The term “best practices” in education always gives me trouble. Normally I wince, but let it pass. So I was delighted when Dr. Jerome Groopman shared the same reaction regarding “best practices” in medicine in a recent essay in The New York Review of Books. (He is Dina and Raphael Recanati Chair of Medicine at Harvard Medical School and Chief of Experimental Medicine at Beth Israel Deaconess Medical Center in Boston.)
The rhetoric around education reform has long borrowed from the world of business. But it has also latched onto the reforms in medicine. I’ve argued that neither was comparable to education since both are easier to measure along lines that do not involve political or ideological biases. Defining good health does not divide Blues from Reds, although how to pay for it and who decides what surely does. (I was always puzzled how whole language vs. phonics became a right vs. left issue).
Groopman reminds us that what constitutes “best practice” in medicine is controversial, even when it comes to the “basics” of curing people or preventing illness. Evidence (and best practice) shifts rapidly. Doctors (looking at the same data) offer conflicting opinions and large-scale studies conducted to “settle it” produce results that get overturned 10 years later. The knowledge needed, he argues, may well best be situated in the contextual knowledge that rests between doctor and patient—plus easy access to second opinions by both parties. You have to read it all to realize how comparable the arguments are about the weight we should give “The Data” in either field in making decisions about “Patient X.”
Groopman presents the case from two perspectives. On one side are Richard Thaler and Cass Sunstein. Sunstein is a professor of law and Thaler of behavioral science, respectively. They seem roughly to be taking Groopman’s position regarding “best practice.” (He describes it as a sort of “nudge” approach, in the service of “libertarian paternalism.”) On the other side is Peter Orszag, director of the federal Office of Management and Budget. Orszag believes that behavioral economics should guide the delivery of health care; he doesn’t trust doctors and health administrators to do what is “best” unless there are clear and unambiguous mandates along with “aggressive promulgation of standards and changes in financial and other incentives.” (Sound familiar?) Groopman describes his own work in the field and how often his own research created ‘best practice’ that turned into bad practice.
There is, Groopman contends, “a growing awareness….that past efforts to standardize and broadly mandate ‘best practices’ were scientifically misconceived…” What was to one research scientists a “no-brainer” was to another far more complex. “The care of patients is complex, and choices about treatment involve different tradeoffs. That the uncertainties can be erased by mandates from experts is a misconceived panacea, a ‘focusing illusion.”
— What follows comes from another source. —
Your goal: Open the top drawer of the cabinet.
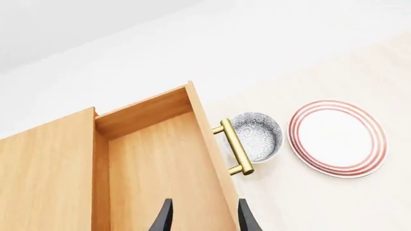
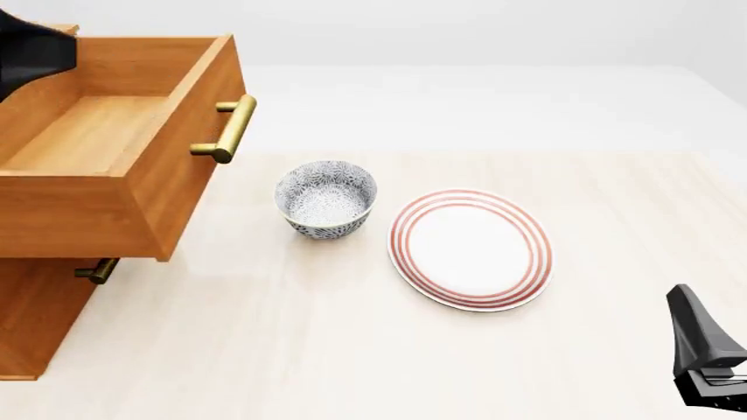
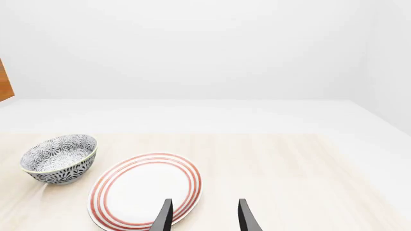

What Groopman suggests is not that we cease engaging in scientific research and the sharing of information, but that we remain open to the importance in medicine of interpreting the complexities of the data closer to the field of practice. Creating institutions—hospitals and departments of medicine that keep abreast, demand collegiality and good documentation of practice is what is needed to keep medicine both honest and forward-looking. In a field such as education, whose essential underlying purpose includes far more unsettled issues of purpose, including something as elusive as “character,” not to mention its default position in favor of democracy with its peculiar respect for individual judgment, the Groopman argument holds up even better. See also this dissertation writing page.
If we demand only practices that meet the “evidence-based” authorities, the critical experimental work by educators with deviant ideas will never get off the ground. Where will the ideas critical for our long-term future come from if we mandate a single path? When we think about schooling as a “race” against adversaries, with “test scores” as the only acceptable evidence, we forget that the human species is in for a long-distance run. Had we not been allowed to experiment with small schools of choice in East Harlem, the “small schools movement” might not have happened. (Which, for all the faulty implementation of the idea, is still, I believe, a powerful tool.)
The tricky role of “trust” must be confronted head-on. In “In Schools We Trust,” written some nine years ago, I tried to think “trust” through around one school—Mission Hill. We have much work to do to discover ways to improve education that do not further undermine trust—without which democracy and even learning the “basics” depend.